E.F : Et Georges Fully avait un peu la même conception de la médecine pénitentiaire ?

D.G : Oui [hésitant] mais il en a fait très vite quelque chose d'un peu à part. Il en a fait quelque chose d'un peu à part. Et puis surtout, c'est pas une crique, mais il voulait marquer son travail. C'est logique. Il a bénéficié de notre appui. C'est nous qui contactions les médecins. En même temps s'est constitué un syndicat des médecins pénitentiaire autour de plusieurs médecins parisiens. Alors, eux, ils étaient plus concernés. C'étaient des praticiens qui se sentaient plus engagés dans la médecine pénitentiaire. Alors il y a eu tout un travail administratif pour que les médecins soient recrutés par le ministère, qu'ils soient payés sur le même tarif. Le but de ce syndicat était de se structurer, d'avoir des exigences dans la qualité, la spécialisation des médecins. On pensait déjà à faire une spécialité de médecine pénitentiaire. Dans ce syndicat, ça a plutôt été des parisiens. Parce que c'était à Paris que ça se passait. Y avait Fresnes, la Santé. Après y a eu Fleury-Mérogis. Ils voulaient qu'on soit plus représentatif. Parce que jusqu'à présent c'étaient tous ceux qui avaient bien voulu y être. Il fallait être docteur en médecine mais après il n'y avait pas de spécificité. Et le syndicat disait : « Il faut monter la qualité pour être payé en fonction de notre spécialité ». Et on veut un statut. On voulait être reconnu comme une spécialité avec un statut reconnu par le ministère. Peut être pas un recrutement sur titres. Plutôt que ce soit un concours [...] Donc c'était une espèce de valorisation de la profession. C'est pour ça qu'on essayait à ce moment là d'organiser des congrès, de faire des publications, pour souligner le sérieux de notre truc. Et on a intégré dans le Syndicat les médecins mais aussi les pharmaciens des prisons. C'étaient des médecins d'officine qui avaient une succursale [...] Il y avait eu une idée ici parce que Roche était un type qui aimait beaucoup les publications et il a lancé plusieurs revues. Une revue de droit médical, de criminologie et puis il avait fait une sorte de maison d'édition pour éditer les gens du groupe. Il était favorable à ce qu'on publie des articles sur les prisons mais il n'a jamais été question de faire une revue spécifiquement là-dessus. Roche fédérait un peu au niveau de la France.

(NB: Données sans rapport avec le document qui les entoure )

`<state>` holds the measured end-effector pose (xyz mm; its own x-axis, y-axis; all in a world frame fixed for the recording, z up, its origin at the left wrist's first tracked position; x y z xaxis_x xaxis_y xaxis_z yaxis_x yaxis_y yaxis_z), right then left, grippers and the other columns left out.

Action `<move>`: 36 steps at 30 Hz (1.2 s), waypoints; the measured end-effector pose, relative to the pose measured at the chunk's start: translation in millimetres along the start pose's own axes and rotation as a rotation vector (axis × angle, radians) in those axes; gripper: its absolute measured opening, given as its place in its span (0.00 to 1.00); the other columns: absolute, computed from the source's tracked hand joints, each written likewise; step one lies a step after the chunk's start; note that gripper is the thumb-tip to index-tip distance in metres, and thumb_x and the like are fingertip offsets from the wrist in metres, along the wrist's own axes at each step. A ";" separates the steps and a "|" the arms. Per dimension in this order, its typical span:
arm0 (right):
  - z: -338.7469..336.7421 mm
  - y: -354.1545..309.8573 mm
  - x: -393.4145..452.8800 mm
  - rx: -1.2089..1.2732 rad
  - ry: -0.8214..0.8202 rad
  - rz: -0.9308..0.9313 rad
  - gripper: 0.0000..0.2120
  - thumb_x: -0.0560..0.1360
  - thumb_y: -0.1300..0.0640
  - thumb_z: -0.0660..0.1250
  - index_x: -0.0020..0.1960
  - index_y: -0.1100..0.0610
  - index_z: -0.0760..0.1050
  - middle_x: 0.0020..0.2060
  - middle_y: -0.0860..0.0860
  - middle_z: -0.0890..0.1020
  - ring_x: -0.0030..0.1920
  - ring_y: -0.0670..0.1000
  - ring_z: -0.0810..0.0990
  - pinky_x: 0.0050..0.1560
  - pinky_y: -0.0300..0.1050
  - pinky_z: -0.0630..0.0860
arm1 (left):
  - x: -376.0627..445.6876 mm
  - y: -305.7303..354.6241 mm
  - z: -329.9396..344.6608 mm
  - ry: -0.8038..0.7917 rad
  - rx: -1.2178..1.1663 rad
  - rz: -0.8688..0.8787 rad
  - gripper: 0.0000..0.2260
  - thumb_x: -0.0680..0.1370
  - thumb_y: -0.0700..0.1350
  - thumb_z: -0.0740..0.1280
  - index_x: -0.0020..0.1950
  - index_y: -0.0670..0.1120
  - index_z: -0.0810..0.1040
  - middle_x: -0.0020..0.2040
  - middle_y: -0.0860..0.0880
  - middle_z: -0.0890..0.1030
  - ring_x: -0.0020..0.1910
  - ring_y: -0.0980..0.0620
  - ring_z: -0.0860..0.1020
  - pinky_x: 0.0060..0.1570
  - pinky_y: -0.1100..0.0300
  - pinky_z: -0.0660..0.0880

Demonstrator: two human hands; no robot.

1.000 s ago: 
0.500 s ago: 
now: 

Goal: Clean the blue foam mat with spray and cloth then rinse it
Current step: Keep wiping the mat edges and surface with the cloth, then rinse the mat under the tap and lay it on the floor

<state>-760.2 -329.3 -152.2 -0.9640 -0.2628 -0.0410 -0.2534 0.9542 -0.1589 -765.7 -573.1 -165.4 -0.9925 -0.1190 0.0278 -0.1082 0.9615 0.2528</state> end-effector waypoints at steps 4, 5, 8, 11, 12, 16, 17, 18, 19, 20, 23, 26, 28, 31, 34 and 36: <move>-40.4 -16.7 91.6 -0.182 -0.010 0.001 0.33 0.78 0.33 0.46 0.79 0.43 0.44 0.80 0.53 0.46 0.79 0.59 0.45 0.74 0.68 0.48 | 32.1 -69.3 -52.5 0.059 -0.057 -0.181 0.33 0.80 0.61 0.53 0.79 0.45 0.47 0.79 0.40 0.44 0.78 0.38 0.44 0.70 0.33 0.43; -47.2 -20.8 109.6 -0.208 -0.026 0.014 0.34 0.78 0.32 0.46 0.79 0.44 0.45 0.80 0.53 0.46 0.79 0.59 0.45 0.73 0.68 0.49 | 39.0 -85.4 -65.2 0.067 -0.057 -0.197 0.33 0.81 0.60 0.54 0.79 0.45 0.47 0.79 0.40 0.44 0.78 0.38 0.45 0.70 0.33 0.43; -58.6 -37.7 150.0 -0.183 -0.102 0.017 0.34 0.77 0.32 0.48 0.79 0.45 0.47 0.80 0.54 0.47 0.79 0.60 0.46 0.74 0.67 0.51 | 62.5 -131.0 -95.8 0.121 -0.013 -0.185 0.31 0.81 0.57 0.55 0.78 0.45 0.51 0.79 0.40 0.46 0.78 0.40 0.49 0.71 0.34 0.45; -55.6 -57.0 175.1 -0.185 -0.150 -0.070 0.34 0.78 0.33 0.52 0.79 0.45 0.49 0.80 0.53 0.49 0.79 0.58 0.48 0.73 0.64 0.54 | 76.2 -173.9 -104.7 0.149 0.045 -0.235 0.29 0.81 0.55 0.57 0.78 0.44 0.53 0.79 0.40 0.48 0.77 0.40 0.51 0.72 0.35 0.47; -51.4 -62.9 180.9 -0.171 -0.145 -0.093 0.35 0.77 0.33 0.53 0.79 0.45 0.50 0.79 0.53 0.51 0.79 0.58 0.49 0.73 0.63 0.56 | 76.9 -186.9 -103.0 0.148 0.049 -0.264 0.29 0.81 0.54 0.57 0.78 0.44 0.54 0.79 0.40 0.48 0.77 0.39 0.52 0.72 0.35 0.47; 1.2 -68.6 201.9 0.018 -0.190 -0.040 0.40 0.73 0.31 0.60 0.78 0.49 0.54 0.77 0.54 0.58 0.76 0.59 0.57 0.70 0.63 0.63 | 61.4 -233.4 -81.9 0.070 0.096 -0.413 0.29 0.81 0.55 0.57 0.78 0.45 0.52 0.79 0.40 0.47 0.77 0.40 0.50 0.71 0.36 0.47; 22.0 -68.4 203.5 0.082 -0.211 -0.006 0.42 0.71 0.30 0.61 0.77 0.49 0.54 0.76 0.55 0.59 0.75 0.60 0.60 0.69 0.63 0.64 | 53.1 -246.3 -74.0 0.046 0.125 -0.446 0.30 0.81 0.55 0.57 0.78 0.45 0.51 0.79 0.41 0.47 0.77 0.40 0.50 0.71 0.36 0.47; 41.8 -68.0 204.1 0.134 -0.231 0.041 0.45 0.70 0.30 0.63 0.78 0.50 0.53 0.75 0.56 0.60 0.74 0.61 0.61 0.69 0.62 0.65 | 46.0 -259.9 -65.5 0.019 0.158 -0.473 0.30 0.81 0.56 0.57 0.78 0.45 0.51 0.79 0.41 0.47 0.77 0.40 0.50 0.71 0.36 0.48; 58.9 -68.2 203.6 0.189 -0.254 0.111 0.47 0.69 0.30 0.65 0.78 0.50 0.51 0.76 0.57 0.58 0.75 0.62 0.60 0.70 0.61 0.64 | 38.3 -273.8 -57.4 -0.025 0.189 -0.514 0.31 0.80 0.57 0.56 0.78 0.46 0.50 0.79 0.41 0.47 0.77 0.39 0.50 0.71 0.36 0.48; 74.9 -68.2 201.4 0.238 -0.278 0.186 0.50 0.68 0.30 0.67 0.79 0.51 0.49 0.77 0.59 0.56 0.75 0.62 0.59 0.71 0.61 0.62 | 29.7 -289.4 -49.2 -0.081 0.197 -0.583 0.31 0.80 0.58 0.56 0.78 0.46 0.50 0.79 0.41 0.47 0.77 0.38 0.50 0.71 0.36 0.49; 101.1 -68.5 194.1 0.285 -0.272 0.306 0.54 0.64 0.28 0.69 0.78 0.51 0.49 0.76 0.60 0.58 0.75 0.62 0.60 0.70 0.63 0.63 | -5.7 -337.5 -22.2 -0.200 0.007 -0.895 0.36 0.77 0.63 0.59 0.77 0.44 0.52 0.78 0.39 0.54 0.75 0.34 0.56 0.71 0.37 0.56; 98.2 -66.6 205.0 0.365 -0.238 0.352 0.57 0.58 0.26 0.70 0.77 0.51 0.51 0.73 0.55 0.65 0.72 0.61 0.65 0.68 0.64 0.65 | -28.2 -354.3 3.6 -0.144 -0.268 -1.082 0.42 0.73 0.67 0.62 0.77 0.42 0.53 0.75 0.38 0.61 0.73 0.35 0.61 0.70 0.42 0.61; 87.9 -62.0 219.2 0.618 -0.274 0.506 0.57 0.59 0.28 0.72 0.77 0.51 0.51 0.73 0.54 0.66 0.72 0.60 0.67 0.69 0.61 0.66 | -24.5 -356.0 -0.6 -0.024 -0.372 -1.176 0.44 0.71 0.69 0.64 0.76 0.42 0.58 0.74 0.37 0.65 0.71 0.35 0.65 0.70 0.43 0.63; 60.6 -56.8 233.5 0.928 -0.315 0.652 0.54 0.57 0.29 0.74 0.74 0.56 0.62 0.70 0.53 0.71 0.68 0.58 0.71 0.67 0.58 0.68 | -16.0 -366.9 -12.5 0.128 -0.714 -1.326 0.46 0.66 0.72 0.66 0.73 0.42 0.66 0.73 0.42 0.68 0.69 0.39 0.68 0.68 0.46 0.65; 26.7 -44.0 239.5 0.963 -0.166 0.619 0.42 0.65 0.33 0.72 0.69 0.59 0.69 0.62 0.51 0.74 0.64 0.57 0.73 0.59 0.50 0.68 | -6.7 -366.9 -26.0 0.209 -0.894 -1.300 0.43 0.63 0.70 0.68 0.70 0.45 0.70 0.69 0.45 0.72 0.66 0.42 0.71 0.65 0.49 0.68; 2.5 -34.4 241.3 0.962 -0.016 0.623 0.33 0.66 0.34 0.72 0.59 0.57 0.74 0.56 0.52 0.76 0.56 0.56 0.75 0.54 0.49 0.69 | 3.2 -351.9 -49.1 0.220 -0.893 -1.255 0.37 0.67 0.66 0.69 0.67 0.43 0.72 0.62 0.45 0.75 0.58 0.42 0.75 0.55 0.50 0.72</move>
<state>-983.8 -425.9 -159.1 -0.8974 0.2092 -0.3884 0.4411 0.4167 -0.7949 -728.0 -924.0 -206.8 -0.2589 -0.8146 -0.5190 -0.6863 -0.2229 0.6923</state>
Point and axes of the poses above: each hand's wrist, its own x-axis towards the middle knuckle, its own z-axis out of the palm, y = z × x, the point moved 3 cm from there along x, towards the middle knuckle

E.F : Et cette ouverture de la médecine légale, c'était, j'imagine, en prévision de la réforme des études médicale ?

D.G : Il a beaucoup travaillé dans la spécialisation. Ce qu'il y avait d'intéressant c'est que la médecine légale ouvrait à l'hôpital. Nous, on était tous praticiens hospitaliers parce qu'on avait tous été avant cette réforme mais ce qui pouvait être intéressant pour ceux qui arrivaient en médecine légale, c'est qu'ils pouvaient avoir un poste de praticien hospitalier. Ou chefs de clinique ou assistants. Il y avait toute une filière pour la spécialisation. Alors le problème a été de savoir où on mettait la médecine légale. On a dit : « Il faut garder la spécialité de base ». Parce que tous les médecins légistes avaient une première spécialisation. On n'est dit qu'on ne pouvait faire de la médecine légale qu'une sur-spécialisation. C'est-à-dire qu'on va faire un ans ou deux après les quatre ans de psychiatrie, d'anatomopathologie. Autrement dit, on a gardé cet esprit là. On ne pensait pas faire une médecine légale juste après la fac de médecine. C'est très dur d'être médecin légiste sans avoir une spécialité. Vous voyez bien que pour accepter de faire un an ou deux en plus de ces autres années, il faut être motivé et il fallait bien aussi qu'on puisse avoir des postes hospitaliers. C'est-à-dire qu'on voulait intégrer la médecine légale dans la médecine tout court. C'était pas une médecine à part et surtout pas une médecine des morts. La philosophie c'était quand même de rester dans la médecine active parce que vous ne pouvez pas être médecin sans suivre le progrès !

E.F : J'imagine que là où il n'y a pas eu ce dispositif, la médecine légale a été plus affaiblie...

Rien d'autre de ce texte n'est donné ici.